* **PROBLEM TO SOLVE**: Only one stretch of the records below is wanted: the lines from the one holding "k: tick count" through the one holding "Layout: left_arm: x". Return it exactly, both ends included.

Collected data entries
▬▬▬▬▬▬
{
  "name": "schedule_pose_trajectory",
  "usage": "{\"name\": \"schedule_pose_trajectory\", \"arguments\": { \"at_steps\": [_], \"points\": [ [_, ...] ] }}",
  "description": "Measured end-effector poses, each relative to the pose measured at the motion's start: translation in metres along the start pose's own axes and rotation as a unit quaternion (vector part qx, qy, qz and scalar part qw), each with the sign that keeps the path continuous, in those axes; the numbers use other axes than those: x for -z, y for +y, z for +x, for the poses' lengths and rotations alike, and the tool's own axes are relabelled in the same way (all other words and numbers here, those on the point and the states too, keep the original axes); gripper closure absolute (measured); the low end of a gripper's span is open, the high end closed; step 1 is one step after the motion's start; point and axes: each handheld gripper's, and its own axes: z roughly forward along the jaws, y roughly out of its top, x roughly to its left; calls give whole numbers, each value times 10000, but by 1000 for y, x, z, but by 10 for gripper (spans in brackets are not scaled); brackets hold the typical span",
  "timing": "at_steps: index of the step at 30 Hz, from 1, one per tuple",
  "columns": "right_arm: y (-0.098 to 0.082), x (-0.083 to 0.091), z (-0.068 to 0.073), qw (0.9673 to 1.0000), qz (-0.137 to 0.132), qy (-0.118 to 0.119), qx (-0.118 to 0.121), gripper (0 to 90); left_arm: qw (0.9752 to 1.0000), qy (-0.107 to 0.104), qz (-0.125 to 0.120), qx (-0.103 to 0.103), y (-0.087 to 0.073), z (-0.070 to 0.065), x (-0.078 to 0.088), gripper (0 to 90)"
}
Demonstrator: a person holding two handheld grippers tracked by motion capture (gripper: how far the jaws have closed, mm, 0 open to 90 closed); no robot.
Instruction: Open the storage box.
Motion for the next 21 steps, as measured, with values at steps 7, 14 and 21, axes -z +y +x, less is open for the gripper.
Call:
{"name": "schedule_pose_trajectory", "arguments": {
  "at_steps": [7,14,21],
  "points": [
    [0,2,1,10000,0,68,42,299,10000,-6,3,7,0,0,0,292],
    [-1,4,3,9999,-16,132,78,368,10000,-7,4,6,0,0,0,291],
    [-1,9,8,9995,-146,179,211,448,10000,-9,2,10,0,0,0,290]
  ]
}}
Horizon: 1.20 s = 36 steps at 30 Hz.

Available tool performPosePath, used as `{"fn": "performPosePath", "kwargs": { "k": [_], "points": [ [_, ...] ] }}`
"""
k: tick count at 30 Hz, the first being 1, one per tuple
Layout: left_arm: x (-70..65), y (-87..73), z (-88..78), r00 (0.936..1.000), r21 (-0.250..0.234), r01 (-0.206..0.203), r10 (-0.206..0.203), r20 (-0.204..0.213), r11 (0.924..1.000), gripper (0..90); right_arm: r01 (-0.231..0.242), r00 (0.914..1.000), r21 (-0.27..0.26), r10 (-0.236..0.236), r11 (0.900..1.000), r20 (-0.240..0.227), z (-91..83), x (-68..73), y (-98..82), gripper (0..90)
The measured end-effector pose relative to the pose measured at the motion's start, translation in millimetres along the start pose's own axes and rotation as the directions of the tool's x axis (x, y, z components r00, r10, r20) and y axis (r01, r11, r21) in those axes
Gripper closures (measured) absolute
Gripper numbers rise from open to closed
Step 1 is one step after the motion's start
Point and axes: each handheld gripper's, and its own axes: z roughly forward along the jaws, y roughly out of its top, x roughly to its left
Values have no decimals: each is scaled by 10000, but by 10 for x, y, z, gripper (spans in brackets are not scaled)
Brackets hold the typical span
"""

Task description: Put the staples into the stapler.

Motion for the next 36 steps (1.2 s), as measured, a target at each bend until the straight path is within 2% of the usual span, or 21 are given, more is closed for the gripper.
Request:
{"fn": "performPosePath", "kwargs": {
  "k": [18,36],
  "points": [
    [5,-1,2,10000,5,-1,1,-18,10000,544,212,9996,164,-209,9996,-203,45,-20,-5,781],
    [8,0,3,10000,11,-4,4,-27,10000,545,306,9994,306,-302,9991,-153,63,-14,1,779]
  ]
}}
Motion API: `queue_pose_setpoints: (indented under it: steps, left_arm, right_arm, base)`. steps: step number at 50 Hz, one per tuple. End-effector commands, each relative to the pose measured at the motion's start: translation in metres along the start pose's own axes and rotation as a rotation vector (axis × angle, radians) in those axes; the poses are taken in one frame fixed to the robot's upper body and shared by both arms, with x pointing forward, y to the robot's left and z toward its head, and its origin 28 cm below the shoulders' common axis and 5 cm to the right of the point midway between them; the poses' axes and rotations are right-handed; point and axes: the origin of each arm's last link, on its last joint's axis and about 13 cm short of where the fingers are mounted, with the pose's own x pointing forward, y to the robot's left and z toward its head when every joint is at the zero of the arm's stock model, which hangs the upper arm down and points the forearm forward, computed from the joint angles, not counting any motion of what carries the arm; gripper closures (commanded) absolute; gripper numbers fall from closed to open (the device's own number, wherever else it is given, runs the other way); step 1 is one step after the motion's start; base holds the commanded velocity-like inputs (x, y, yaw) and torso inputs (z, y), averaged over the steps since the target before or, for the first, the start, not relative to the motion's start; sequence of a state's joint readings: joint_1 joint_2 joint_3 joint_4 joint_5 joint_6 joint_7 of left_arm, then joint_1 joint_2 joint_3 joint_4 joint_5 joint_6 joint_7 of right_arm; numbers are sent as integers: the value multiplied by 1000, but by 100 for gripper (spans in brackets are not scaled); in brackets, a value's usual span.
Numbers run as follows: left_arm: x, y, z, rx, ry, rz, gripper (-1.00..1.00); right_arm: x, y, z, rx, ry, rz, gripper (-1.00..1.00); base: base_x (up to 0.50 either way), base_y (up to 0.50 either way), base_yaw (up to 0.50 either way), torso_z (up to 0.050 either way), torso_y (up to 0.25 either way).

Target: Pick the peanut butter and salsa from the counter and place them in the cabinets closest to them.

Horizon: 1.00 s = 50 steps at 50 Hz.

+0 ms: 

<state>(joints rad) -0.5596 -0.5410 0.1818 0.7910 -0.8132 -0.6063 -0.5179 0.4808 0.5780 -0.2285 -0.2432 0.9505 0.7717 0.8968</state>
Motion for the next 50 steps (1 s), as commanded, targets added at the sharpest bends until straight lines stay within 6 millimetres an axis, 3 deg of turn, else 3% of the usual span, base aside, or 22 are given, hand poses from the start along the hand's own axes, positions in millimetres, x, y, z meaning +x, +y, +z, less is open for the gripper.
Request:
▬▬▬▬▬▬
* **ANSWER**:
k: tick count at 30 Hz, the first being 1, one per tuple
Layout: left_arm: x (-70..65), y (-87..73), z (-88..78), r00 (0.936..1.000), r21 (-0.250..0.234), r01 (-0.206..0.203), r10 (-0.206..0.203), r20 (-0.204..0.213), r11 (0.924..1.000), gripper (0..90); right_arm: r01 (-0.231..0.242), r00 (0.914..1.000), r21 (-0.27..0.26), r10 (-0.236..0.236), r11 (0.900..1.000), r20 (-0.240..0.227), z (-91..83), x (-68..73), y (-98..82), gripper (0..90)

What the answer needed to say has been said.